Exercise brief: In full and without edits, write out the data that follows.

── Supplied data

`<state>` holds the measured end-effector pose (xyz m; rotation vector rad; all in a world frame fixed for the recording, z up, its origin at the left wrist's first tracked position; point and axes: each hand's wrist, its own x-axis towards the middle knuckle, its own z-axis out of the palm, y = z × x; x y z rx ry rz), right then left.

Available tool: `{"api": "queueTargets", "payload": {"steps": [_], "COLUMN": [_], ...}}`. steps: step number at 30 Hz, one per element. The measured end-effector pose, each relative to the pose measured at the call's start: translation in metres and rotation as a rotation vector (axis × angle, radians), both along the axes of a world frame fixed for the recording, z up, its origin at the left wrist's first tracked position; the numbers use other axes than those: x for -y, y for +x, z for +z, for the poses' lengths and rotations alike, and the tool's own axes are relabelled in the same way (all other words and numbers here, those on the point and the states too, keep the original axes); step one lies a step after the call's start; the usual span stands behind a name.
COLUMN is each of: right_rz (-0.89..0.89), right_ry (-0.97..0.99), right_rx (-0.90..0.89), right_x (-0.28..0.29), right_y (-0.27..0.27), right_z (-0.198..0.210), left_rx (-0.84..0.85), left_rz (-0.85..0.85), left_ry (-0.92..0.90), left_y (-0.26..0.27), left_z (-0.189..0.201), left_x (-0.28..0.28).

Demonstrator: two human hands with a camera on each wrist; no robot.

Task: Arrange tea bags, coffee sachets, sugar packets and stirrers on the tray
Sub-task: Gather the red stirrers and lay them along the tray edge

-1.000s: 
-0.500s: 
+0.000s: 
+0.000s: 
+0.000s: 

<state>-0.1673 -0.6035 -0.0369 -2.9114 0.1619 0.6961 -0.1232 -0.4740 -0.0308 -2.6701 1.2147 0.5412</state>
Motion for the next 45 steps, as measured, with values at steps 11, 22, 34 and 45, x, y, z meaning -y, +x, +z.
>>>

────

Reply to the task:
`<state>` holds the measured end-effector pose (xyz m; rotation vector rad; all in a world frame fixed for the recording, z up, its origin at the left wrist's first tracked position; point and axes: each hand's wrist, its own x-axis towards the middle knuckle, its own z-axis out of the palm, y = z × x; x y z rx ry rz), right then left.

Available tool: `{"api": "queueTargets", "payload": {"steps": [_], "COLUMN": [_], ...}}`. steps: step number at 30 Hz, one per element. The measured end-effector pose, each relative to the pose measured at the call's start: translation in metres and rotation as a rotation vector (axis × angle, radians), both along the axes of a world frame fixed for the recording, z up, its origin at the left wrist's first tracked position; the numbers use other axes than those: x for -y, y for +x, z for +z, for the poses' lengths and rotations alike, and the tool's own axes are relabelled in the same way (all other words and numbers here, those on the point and the states too, keep the original axes); step one lies a step after the call's start; the usual span stands behind a name.
COLUMN is each of: right_rz (-0.89..0.89), right_ry (-0.97..0.99), right_rx (-0.90..0.89), right_x (-0.28..0.29), right_y (-0.27..0.27), right_z (-0.198..0.210), left_rx (-0.84..0.85), left_rz (-0.85..0.85), left_ry (-0.92..0.90), left_y (-0.26..0.27), left_z (-0.189..0.201), left_x (-0.28..0.28).

Demonstrator: two human hands with a camera on each wrist; no robot.

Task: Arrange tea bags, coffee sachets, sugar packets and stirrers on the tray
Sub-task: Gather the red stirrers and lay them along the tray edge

-1.000s: 
-0.500s: 
+0.000s: 
+0.000s: 
+0.000s: 

<state>-0.1673 -0.6035 -0.0369 -2.9114 0.1619 0.6961 -0.1232 -0.4740 -0.0308 -2.6701 1.2147 0.5412</state>
Motion for the next 45 steps, as measured, with values at steps 11, 22, 34 and 45, x, y, z meaning -y, +x, +z.
>>>

No additional output will be produced.